OCGA § 9-11-55 (b) specifically provides that "[a]t any time before final judgment, the court, in its discretion, upon payment of *46 costs, may allow the default to be opened for providential cause...." "The discretion of the trial judge in opening a default and permitting the defendant to plead will not be interfered with by this court unless manifestly abused, to the injury of the plaintiff." (Citations and punctuation omitted.) Miller v. Tranakos, 198 Ga. App. 668, 670 (1) (402 SE2d 772) (1991). "The rule permitting opening of default is remedial in nature and should be liberally applied, for default judgment is a drastic sanction that should be invoked only in extreme situations. Whenever possible cases should be decided on their merits for default judgment is not favored in law. Generally, a default should be set aside where the defendant acts with reasonable promptness and alleges a meritorious defense." (Citations and punctuation omitted.) Id. at 669.
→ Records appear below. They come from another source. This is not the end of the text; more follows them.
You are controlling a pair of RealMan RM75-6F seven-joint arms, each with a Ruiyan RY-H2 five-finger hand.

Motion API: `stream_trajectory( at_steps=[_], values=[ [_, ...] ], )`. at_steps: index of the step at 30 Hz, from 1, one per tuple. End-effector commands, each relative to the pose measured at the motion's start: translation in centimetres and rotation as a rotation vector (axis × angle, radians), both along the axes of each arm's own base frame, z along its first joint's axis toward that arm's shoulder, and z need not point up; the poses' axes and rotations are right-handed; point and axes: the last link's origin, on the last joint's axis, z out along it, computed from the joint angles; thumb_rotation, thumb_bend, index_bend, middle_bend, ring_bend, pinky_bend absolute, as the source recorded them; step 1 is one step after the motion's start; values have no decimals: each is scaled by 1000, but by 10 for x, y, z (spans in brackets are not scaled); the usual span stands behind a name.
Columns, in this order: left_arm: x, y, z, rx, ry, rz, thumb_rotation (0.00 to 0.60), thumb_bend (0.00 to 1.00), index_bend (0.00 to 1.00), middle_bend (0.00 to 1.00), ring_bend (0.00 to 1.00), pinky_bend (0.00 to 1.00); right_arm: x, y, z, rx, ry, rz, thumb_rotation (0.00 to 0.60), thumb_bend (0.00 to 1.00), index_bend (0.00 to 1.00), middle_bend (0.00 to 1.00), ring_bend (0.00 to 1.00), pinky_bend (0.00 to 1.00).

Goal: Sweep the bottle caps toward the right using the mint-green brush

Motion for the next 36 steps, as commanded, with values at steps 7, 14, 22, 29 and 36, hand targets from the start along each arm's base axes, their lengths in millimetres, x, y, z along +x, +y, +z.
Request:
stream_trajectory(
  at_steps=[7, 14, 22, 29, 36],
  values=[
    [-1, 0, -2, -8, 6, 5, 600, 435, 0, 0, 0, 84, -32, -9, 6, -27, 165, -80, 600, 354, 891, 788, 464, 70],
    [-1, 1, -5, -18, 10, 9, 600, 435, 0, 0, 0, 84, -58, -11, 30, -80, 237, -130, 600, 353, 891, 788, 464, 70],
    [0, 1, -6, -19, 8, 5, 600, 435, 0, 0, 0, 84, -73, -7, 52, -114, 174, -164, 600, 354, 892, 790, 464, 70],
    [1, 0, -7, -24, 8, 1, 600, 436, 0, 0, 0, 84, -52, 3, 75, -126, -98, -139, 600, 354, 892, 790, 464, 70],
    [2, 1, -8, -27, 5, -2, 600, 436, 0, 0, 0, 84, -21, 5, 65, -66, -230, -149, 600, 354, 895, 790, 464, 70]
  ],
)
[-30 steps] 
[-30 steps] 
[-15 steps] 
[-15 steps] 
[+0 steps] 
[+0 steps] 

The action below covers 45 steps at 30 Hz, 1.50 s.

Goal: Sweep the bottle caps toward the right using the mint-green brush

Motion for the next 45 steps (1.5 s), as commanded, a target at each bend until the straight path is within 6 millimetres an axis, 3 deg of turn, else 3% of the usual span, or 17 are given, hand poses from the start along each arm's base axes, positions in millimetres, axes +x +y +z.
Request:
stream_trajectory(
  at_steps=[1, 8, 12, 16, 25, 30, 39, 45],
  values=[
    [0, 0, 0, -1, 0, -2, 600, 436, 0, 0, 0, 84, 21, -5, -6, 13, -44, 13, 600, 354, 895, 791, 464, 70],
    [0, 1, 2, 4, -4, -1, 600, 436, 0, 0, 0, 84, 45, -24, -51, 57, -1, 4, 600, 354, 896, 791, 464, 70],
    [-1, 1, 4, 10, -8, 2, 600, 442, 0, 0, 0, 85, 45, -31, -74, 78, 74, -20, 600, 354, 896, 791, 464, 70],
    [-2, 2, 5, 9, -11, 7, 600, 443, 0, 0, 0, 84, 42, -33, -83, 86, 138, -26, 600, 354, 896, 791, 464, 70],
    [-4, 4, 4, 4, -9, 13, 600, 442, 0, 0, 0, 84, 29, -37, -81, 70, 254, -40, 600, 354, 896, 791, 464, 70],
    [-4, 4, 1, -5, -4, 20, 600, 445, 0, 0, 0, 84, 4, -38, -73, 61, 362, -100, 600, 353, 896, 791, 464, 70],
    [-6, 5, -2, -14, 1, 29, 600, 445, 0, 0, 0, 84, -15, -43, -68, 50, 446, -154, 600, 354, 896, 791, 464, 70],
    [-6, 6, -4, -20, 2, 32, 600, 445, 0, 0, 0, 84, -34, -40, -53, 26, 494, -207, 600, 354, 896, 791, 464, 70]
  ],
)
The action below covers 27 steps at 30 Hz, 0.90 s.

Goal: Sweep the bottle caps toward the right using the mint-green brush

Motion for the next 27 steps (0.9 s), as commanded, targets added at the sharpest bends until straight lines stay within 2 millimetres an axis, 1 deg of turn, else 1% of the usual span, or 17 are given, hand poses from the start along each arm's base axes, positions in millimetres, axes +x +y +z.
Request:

In the instant case, the defendant mistakenly believed that this action was being defended by counsel selected by an independent adjuster to whom the summons and complaint had been forwarded. Within one week after the defendant received information indicating that a default judgment had been entered, counsel was immediately retained by the defendant and moved for the opening of the default, asserting its defense to liability under the terms of the lease agreement. The defendant also paid all of the accrued costs and announced ready to proceed at trial. See C. W. Matthews Contracting Co. v. Walker, 197 Ga. App. 345 (398 SE2d 297) (1990). In Powell v. Eskins, 193 Ga. App. 144 (387 SE2d 389) (1989), this court reversed the trial court's failure to open a default judgment where an insurance carrier untimely forwarded a copy of the summons and complaint to defense counsel. The court concluded that there was good cause for Powell to believe that the suit was being defended by the insurance company and any neglect by Powell in following the progress of the case was excusable. "The law should not blindly impose standards which require individuals, in the conduct of their daily business, to distrust the parties with whom they deal. Likewise, a litigant should not unnecessarily be forced into default as a consequence of having reasonably relied upon the word of his fellow, particularly when no innocent party will suffer if the default is opened." (Punctuation omitted.) Id. at 145. "Considering the circumstances of this case and after our review of the record, we find no abuse of discretion by the trial court in the opening of the [default]." Miller, supra at 670.
Judgment affirmed. McMurray, P. J., and Johnson, J., concur.